# Brief:
The expected answer holds every line from the first line of the data below through the line containing "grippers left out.", exactly as written, and no other line.

** Opening Information shown block **

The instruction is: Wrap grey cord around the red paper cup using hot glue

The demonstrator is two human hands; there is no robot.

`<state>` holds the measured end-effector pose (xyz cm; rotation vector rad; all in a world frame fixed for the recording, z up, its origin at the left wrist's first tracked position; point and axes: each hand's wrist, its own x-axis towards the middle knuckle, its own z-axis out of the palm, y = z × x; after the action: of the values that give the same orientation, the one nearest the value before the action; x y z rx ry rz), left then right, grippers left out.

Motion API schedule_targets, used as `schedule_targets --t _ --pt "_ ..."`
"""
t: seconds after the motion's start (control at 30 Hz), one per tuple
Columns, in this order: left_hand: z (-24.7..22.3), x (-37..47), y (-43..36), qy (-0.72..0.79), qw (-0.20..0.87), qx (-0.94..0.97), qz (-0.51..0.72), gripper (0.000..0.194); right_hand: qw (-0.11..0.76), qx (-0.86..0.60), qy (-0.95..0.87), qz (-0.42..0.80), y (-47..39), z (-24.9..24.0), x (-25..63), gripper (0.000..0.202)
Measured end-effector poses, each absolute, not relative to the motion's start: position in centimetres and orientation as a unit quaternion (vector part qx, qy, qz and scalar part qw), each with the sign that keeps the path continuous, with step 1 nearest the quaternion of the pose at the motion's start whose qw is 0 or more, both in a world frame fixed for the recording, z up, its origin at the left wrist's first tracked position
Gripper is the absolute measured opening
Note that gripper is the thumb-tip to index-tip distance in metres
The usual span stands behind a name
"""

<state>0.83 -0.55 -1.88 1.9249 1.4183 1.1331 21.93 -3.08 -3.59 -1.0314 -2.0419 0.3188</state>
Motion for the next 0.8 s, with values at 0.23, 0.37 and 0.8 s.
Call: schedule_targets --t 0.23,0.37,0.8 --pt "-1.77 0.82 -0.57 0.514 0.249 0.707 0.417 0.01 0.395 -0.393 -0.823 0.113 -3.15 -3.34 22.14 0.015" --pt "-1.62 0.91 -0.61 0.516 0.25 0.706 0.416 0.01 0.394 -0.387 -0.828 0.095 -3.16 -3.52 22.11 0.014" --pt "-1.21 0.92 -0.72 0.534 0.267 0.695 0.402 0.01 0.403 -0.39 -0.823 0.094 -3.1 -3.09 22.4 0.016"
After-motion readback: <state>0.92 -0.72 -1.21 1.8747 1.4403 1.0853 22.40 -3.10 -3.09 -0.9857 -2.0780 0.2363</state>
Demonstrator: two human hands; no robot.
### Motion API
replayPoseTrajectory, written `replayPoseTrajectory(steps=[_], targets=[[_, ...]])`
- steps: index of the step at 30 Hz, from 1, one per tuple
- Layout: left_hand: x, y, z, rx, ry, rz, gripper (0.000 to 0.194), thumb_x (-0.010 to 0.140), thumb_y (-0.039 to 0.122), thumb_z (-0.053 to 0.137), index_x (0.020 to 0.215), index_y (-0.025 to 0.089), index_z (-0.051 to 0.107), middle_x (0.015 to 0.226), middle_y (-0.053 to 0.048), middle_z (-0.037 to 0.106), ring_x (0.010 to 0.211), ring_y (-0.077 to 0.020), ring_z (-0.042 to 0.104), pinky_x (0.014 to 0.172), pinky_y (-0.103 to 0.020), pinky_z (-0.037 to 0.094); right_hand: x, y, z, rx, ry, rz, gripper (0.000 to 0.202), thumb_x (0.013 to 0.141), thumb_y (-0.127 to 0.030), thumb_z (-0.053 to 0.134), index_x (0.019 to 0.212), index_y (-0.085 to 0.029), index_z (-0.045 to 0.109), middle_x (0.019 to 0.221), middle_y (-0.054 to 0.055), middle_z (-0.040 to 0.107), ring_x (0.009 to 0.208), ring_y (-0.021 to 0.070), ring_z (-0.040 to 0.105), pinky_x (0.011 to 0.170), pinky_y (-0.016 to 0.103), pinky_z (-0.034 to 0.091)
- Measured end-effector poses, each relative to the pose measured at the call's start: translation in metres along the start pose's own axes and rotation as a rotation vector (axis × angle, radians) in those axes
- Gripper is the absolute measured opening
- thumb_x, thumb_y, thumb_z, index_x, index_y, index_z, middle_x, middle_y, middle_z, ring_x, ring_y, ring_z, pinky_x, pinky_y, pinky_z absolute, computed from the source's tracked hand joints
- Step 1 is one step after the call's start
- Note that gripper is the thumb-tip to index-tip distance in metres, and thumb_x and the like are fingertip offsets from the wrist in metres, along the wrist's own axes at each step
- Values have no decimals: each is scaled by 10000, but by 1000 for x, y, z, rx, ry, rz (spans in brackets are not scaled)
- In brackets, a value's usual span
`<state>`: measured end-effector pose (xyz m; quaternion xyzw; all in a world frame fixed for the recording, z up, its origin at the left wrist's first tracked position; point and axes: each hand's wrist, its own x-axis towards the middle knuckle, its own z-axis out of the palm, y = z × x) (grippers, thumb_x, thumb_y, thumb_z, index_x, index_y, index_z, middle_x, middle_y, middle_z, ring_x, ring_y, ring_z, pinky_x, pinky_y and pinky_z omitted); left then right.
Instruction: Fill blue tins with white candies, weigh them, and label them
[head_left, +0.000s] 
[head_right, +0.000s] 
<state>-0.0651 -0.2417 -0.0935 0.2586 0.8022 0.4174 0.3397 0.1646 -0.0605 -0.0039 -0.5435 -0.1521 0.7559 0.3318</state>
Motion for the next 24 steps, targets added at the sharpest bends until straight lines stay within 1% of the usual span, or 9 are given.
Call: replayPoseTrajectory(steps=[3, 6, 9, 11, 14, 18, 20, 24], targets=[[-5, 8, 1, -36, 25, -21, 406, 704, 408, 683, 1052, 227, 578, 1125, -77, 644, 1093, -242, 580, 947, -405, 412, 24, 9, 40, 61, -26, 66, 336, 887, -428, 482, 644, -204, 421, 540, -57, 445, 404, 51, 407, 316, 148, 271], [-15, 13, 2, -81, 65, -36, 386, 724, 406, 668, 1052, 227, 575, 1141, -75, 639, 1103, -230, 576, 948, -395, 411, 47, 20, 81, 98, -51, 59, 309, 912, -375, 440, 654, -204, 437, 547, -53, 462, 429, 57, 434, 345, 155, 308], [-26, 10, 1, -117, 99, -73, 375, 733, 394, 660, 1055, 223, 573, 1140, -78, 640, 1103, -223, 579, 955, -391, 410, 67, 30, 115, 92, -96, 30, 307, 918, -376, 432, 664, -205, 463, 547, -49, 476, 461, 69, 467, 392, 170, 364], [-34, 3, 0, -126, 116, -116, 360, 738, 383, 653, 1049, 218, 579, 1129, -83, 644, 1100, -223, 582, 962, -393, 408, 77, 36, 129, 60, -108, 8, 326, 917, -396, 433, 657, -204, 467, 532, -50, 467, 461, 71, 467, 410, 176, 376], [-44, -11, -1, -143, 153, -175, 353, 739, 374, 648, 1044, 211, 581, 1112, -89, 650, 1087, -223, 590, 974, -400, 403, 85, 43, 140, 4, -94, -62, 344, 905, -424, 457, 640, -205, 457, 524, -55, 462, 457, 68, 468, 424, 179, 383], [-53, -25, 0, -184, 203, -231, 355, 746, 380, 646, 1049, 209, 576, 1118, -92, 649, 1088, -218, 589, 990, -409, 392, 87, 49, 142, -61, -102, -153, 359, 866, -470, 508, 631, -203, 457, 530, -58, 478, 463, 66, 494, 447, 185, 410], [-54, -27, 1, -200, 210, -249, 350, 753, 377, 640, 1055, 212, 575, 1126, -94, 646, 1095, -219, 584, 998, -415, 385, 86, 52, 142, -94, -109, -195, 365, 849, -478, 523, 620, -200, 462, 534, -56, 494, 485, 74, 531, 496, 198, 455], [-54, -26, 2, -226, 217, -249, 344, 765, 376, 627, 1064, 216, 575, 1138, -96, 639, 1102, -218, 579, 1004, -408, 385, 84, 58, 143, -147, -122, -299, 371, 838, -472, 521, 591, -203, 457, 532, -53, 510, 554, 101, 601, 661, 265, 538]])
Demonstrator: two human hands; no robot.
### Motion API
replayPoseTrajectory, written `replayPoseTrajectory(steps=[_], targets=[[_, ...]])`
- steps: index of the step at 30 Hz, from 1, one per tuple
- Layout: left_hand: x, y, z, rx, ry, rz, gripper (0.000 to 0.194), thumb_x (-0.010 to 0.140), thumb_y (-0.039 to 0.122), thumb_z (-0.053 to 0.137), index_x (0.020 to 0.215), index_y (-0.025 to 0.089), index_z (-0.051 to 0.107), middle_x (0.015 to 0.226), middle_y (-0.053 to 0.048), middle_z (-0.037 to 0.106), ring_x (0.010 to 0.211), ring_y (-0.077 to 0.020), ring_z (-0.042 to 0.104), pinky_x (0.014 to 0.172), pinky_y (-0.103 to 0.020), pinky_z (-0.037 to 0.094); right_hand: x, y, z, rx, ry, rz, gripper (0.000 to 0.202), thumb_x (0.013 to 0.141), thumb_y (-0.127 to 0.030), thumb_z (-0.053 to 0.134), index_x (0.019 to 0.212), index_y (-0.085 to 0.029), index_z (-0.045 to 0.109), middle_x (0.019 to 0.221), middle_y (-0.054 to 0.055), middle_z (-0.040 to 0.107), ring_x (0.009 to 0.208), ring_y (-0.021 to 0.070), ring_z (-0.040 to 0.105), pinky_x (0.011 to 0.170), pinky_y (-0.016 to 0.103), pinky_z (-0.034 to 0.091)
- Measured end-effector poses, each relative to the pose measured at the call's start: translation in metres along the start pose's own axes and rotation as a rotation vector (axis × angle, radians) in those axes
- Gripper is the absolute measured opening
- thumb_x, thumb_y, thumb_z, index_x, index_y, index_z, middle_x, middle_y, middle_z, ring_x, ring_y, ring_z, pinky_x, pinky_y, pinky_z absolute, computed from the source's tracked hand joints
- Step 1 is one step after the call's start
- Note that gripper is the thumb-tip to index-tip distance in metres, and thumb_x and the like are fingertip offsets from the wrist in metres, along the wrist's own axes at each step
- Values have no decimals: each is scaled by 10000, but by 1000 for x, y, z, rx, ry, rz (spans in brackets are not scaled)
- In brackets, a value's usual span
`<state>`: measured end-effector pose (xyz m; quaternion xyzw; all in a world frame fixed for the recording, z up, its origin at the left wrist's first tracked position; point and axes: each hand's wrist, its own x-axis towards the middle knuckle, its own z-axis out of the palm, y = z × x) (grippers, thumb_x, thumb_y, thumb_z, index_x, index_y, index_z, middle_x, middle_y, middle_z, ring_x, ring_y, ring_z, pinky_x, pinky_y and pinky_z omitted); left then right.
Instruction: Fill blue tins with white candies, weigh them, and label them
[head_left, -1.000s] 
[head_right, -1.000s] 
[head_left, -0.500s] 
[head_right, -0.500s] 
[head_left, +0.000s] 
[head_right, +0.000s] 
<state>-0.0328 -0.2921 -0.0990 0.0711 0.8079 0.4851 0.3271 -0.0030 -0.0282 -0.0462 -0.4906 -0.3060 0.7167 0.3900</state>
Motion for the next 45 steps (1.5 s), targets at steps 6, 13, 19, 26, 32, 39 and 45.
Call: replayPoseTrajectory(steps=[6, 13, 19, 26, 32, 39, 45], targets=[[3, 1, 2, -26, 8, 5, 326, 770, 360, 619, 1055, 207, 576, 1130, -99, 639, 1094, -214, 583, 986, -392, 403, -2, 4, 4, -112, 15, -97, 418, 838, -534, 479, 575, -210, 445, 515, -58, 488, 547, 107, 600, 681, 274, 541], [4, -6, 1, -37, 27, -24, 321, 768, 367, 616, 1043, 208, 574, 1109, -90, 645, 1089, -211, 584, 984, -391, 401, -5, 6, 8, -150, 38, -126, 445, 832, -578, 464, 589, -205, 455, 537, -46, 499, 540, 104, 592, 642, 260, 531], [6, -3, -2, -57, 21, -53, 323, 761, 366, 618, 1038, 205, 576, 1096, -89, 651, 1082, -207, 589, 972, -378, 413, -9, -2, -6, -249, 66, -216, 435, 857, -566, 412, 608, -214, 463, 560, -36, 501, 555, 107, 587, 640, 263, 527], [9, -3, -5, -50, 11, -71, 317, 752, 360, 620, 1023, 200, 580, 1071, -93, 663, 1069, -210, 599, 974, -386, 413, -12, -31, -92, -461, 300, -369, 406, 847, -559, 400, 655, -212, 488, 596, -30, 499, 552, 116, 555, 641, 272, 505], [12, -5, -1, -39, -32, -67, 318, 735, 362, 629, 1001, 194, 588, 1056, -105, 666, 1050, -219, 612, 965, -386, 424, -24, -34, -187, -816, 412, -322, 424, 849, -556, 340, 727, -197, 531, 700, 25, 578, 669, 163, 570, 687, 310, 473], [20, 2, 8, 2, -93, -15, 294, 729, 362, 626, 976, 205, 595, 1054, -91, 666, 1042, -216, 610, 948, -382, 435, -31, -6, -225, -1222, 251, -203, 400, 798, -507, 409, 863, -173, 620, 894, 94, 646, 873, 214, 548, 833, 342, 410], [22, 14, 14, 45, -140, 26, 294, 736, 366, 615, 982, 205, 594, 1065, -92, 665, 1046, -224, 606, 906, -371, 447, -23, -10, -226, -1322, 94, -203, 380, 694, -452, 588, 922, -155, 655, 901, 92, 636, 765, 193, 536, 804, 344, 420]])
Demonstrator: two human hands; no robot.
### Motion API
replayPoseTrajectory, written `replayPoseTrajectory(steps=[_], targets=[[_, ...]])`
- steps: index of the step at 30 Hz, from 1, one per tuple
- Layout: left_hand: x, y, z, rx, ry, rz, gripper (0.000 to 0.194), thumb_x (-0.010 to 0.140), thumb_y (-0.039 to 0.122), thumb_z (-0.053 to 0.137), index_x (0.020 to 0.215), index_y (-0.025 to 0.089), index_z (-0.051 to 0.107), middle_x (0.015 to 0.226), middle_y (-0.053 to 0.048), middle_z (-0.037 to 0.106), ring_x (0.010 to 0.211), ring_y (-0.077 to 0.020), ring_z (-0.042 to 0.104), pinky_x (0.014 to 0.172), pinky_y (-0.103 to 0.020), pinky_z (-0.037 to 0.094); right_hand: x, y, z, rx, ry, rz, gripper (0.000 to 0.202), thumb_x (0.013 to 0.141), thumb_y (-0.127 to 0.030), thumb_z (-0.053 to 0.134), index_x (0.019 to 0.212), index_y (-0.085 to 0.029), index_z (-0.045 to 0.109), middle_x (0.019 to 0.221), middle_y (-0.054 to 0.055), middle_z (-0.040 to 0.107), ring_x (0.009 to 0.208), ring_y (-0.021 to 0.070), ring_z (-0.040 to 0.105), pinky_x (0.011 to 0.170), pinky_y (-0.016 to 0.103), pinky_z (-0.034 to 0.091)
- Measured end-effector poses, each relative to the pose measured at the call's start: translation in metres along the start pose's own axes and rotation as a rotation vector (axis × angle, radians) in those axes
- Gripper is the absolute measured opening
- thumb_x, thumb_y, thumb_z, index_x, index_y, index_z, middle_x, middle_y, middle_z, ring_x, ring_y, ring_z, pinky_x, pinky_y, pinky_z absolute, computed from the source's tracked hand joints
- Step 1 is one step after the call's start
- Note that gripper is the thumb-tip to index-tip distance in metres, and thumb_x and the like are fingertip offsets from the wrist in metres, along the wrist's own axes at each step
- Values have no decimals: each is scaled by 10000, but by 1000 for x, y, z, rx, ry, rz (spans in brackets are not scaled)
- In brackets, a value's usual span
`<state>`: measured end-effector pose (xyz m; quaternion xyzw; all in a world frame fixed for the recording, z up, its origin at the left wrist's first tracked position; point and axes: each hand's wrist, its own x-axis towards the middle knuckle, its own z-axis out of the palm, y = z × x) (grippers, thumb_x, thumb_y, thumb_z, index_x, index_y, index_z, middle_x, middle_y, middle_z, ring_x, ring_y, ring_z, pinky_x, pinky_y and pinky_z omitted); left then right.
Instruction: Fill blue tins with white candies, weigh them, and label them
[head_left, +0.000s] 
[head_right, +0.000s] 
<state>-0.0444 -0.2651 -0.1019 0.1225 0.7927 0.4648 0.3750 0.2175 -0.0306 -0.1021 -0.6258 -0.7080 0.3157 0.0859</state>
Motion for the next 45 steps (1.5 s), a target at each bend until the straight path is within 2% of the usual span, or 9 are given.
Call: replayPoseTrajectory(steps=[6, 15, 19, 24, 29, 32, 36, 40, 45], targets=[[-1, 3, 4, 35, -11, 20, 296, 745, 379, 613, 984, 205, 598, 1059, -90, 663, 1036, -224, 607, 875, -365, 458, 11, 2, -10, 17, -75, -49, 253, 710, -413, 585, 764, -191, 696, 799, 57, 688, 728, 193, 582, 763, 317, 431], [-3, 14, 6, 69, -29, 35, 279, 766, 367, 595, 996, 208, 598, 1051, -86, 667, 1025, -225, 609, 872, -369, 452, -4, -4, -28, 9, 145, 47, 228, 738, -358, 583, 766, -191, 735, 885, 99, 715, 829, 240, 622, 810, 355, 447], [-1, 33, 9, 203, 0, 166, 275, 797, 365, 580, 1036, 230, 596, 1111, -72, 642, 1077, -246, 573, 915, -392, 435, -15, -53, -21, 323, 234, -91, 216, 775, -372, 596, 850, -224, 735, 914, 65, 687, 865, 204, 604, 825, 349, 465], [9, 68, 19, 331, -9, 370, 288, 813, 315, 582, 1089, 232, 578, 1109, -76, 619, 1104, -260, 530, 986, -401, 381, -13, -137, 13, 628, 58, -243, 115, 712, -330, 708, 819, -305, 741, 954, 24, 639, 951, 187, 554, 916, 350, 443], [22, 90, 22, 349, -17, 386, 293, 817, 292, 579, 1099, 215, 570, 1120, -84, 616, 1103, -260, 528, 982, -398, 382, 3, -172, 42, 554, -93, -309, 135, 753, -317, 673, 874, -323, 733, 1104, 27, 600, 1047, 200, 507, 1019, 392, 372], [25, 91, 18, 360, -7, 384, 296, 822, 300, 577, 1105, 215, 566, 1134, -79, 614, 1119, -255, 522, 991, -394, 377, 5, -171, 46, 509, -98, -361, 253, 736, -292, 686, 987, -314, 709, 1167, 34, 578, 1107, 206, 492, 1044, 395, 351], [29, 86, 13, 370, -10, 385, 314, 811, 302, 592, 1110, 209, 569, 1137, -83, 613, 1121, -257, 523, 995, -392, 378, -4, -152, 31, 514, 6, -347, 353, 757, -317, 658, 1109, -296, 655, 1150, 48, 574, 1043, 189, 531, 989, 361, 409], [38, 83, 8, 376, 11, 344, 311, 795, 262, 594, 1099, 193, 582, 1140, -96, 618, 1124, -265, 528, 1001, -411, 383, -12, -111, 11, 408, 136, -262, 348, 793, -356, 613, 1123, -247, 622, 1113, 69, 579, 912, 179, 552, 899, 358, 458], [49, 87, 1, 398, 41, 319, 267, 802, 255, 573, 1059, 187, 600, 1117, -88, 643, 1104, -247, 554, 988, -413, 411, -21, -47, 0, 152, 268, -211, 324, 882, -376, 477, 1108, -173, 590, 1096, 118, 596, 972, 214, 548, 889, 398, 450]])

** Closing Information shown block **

# Result below:
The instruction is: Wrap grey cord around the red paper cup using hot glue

The demonstrator is two human hands; there is no robot.

`<state>` holds the measured end-effector pose (xyz cm; rotation vector rad; all in a world frame fixed for the recording, z up, its origin at the left wrist's first tracked position; point and axes: each hand's wrist, its own x-axis towards the middle knuckle, its own z-axis out of the palm, y = z × x; after the action: of the values that give the same orientation, the one nearest the value before the action; x y z rx ry rz), left then right, grippers left out.

Further output is not needed for this exercise.